Zheng Huiru, Wang Haiying, Glass David H
School of Computing and Mathematics, University of Ulster, Newtownabbey, UK.
IEEE Trans Syst Man Cybern B Cybern. 2008 Feb;38(1):5-16. doi: 10.1109/TSMCB.2007.908912.
Protein-protein interactions (PPIs) play crucial roles in virtually every aspect of cellular function within an organism. One important objective of modern biology is the extraction of functional modules, such as protein complexes from global protein interaction networks. This paper describes how seven genomic features and four experimental interaction data sets were combined using a Bayesian-networks-based data integration approach to infer PPI networks in yeast. Greater coverage and higher accuracy were achieved than in previous high-throughput studies of PPI networks in yeast. A Markov clustering algorithm was then used to extract protein complexes from the inferred protein interaction networks. The quality of the computed complexes was evaluated using the hand-curated complexes from the Munich Information Center for Protein Sequences database and gene-ontology-driven semantic similarity. The results indicated that, by integrating multiple genomic information sources, a better clustering result was obtained in terms of both statistical measures and biological relevance.

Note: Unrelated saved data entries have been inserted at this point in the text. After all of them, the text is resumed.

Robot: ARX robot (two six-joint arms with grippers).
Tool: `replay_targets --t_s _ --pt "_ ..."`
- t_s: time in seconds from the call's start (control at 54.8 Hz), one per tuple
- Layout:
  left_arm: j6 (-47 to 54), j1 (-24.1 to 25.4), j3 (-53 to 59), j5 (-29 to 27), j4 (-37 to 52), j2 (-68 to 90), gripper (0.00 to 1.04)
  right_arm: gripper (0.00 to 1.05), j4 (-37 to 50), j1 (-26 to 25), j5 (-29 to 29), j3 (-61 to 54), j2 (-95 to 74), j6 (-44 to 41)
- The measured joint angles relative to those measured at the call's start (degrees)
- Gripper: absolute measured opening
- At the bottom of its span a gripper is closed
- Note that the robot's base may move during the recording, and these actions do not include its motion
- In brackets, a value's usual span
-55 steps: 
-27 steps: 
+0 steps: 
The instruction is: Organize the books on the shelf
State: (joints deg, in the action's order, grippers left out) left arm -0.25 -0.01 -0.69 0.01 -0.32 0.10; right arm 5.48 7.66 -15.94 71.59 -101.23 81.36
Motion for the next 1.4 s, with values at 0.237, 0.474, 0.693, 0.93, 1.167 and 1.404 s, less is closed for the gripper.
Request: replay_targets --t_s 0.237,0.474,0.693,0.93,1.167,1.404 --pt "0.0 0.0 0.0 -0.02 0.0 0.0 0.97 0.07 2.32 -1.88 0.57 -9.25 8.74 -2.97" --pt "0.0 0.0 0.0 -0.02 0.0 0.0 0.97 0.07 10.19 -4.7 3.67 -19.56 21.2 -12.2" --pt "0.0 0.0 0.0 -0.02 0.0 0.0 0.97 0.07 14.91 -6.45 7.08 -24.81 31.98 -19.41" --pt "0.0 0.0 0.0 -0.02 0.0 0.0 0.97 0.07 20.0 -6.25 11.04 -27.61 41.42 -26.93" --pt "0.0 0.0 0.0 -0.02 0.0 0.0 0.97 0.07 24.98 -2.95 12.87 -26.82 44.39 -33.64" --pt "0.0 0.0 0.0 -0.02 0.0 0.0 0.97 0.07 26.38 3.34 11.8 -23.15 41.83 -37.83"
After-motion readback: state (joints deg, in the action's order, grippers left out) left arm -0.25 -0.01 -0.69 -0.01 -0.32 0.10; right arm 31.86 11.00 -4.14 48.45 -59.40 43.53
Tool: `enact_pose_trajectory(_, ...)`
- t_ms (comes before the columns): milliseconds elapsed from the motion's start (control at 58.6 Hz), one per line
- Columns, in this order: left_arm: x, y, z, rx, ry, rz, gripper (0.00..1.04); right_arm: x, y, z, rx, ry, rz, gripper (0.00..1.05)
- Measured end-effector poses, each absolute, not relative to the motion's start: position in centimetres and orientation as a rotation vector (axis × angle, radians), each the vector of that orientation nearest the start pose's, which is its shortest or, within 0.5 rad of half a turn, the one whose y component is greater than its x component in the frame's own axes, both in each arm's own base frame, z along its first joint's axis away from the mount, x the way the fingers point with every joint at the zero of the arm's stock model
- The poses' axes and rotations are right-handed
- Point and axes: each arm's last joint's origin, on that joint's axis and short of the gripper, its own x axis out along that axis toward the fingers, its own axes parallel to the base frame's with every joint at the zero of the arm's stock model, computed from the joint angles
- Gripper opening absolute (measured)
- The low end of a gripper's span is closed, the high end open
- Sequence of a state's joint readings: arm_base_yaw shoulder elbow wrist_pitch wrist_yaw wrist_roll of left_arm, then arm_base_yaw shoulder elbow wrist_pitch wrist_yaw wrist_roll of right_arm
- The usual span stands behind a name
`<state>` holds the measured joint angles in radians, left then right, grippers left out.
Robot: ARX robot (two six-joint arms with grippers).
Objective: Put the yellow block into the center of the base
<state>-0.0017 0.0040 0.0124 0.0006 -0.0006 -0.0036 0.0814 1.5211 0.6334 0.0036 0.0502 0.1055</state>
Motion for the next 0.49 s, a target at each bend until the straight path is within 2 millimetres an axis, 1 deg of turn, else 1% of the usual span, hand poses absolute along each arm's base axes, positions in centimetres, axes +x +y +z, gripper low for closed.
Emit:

蛋白质-蛋白质相互作用(PPIs)在生物体细胞功能的几乎每个方面都起着至关重要的作用。现代生物学的一个重要目标是从全局蛋白质相互作用网络中提取功能模块,如蛋白质复合物。本文描述了如何使用基于贝叶斯网络的数据整合方法,将七个基因组特征和四个实验相互作用数据集相结合,以推断酵母中的蛋白质-蛋白质相互作用网络。与之前对酵母中蛋白质-蛋白质相互作用网络的高通量研究相比,实现了更高的覆盖率和更高的准确性。然后使用马尔可夫聚类算法从推断出的蛋白质相互作用网络中提取蛋白质复合物。使用来自慕尼黑蛋白质序列信息中心数据库的人工整理复合物和基因本体驱动的语义相似性来评估计算出的复合物的质量。结果表明,通过整合多个基因组信息来源,在统计量度和生物学相关性方面都获得了更好的聚类结果。